>>>
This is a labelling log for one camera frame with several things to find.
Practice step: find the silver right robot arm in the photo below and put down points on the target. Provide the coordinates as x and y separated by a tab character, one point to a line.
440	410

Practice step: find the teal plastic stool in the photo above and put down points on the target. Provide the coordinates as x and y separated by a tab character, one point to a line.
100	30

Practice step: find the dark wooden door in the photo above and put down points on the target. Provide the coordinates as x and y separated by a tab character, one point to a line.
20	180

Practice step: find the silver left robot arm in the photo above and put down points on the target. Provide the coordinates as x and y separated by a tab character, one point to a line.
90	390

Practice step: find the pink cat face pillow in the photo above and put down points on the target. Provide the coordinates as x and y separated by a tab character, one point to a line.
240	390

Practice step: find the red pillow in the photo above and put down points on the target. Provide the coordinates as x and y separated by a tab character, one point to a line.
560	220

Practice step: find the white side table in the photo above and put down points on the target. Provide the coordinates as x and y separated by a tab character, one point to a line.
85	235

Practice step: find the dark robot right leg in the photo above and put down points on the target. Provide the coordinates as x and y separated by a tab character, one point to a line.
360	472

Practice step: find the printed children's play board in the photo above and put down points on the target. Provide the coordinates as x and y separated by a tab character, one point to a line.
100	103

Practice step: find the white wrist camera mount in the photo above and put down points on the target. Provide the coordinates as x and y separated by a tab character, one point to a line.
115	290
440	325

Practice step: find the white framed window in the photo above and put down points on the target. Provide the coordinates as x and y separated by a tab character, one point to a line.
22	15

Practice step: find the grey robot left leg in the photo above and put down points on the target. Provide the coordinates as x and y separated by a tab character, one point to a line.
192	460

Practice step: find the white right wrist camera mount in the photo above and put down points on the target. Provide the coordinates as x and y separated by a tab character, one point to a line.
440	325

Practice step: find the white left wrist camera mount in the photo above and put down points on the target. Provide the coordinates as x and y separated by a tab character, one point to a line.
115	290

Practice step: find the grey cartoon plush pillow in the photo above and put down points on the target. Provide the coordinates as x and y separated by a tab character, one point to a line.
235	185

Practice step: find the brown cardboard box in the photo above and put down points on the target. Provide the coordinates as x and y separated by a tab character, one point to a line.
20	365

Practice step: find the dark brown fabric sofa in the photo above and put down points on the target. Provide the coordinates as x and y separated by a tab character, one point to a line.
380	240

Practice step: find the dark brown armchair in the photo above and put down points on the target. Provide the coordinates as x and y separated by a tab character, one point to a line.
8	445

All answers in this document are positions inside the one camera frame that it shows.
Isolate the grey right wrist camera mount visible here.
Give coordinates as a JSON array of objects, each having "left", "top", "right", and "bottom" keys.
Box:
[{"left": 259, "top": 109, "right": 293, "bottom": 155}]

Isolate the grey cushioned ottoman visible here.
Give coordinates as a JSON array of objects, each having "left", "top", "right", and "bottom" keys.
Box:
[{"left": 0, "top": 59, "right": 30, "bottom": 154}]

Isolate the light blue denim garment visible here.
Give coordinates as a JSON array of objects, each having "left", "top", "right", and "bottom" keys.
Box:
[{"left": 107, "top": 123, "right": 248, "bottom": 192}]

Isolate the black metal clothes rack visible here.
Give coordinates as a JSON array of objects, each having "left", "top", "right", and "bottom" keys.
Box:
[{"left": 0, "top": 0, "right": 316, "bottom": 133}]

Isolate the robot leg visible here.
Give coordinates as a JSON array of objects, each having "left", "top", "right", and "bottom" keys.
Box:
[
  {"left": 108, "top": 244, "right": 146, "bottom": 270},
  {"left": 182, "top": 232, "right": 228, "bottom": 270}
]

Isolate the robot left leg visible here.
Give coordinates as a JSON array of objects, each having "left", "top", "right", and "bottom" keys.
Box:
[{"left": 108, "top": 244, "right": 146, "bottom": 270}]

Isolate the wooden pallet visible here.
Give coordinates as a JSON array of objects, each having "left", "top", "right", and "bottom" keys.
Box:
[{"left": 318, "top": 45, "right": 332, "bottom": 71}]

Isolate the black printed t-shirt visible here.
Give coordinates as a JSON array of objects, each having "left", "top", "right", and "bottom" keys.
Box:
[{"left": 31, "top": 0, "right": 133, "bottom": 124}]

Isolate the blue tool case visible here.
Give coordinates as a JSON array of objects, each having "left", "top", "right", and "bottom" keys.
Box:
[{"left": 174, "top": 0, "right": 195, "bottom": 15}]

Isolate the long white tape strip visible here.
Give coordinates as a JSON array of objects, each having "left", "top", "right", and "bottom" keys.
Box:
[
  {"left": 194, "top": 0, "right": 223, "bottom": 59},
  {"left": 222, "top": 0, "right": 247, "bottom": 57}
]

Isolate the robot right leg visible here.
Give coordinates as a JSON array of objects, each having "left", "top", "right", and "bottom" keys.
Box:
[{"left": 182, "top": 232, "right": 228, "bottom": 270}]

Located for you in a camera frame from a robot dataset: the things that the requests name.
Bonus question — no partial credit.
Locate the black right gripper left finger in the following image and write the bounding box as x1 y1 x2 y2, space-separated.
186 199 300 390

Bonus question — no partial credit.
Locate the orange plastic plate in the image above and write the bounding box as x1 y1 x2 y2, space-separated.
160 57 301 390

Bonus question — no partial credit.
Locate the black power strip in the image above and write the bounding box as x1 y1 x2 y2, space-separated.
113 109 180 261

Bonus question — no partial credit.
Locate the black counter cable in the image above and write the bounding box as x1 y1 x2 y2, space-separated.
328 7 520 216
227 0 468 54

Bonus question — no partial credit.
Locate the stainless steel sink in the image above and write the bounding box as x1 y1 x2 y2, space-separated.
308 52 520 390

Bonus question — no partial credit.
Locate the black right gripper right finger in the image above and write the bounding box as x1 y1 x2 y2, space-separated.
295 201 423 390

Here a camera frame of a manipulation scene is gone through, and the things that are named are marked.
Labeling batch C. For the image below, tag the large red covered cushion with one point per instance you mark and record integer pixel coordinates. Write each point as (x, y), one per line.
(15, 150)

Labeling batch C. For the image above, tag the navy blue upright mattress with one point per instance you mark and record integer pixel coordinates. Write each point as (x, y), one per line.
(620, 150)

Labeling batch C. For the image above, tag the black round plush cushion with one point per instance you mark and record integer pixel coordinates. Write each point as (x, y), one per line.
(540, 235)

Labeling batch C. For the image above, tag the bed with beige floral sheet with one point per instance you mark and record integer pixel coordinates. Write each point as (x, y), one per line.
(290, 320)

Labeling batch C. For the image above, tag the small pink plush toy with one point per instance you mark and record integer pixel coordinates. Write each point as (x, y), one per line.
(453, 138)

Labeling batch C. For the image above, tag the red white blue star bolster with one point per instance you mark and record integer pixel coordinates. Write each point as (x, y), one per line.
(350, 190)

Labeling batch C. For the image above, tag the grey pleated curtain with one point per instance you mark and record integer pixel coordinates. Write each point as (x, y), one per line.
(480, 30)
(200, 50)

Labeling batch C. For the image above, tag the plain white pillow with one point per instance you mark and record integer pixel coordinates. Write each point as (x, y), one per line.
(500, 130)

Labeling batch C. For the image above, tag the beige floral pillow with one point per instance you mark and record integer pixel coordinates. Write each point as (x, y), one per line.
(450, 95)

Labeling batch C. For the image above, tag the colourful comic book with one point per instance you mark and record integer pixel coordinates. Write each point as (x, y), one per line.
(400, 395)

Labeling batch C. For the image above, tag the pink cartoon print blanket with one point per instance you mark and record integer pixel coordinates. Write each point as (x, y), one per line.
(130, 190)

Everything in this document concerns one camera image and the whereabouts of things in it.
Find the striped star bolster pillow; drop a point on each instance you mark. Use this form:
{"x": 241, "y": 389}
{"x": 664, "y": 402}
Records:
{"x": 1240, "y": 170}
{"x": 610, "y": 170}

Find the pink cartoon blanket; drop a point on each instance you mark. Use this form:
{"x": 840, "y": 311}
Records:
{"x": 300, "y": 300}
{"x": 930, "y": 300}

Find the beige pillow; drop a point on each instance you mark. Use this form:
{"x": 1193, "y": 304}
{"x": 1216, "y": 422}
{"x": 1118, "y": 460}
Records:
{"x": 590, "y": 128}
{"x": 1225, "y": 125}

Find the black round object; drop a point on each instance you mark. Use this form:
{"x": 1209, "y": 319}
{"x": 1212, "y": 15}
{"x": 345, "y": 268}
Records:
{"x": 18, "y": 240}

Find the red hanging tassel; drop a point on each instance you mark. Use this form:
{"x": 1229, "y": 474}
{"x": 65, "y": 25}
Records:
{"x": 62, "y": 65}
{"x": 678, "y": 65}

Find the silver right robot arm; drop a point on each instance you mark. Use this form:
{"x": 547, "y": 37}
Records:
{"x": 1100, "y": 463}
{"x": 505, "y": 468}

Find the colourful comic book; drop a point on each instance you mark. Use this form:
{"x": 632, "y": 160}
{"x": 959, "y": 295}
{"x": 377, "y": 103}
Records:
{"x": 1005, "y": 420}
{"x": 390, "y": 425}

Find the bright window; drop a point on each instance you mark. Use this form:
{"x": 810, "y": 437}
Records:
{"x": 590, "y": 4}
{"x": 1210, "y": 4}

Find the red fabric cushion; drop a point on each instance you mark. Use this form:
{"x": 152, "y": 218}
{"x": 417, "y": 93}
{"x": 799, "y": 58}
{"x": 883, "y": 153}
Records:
<<<
Across the data, pull every line containing the string "visible".

**Task result**
Isolate the grey right wrist camera mount visible here.
Isolate the grey cushioned ottoman visible here.
Isolate the light blue denim garment visible here.
Isolate the black metal clothes rack visible here.
Isolate the robot leg visible here.
Isolate the robot left leg visible here.
Isolate the wooden pallet visible here.
Isolate the black printed t-shirt visible here.
Isolate the blue tool case visible here.
Isolate the long white tape strip visible here.
Isolate the robot right leg visible here.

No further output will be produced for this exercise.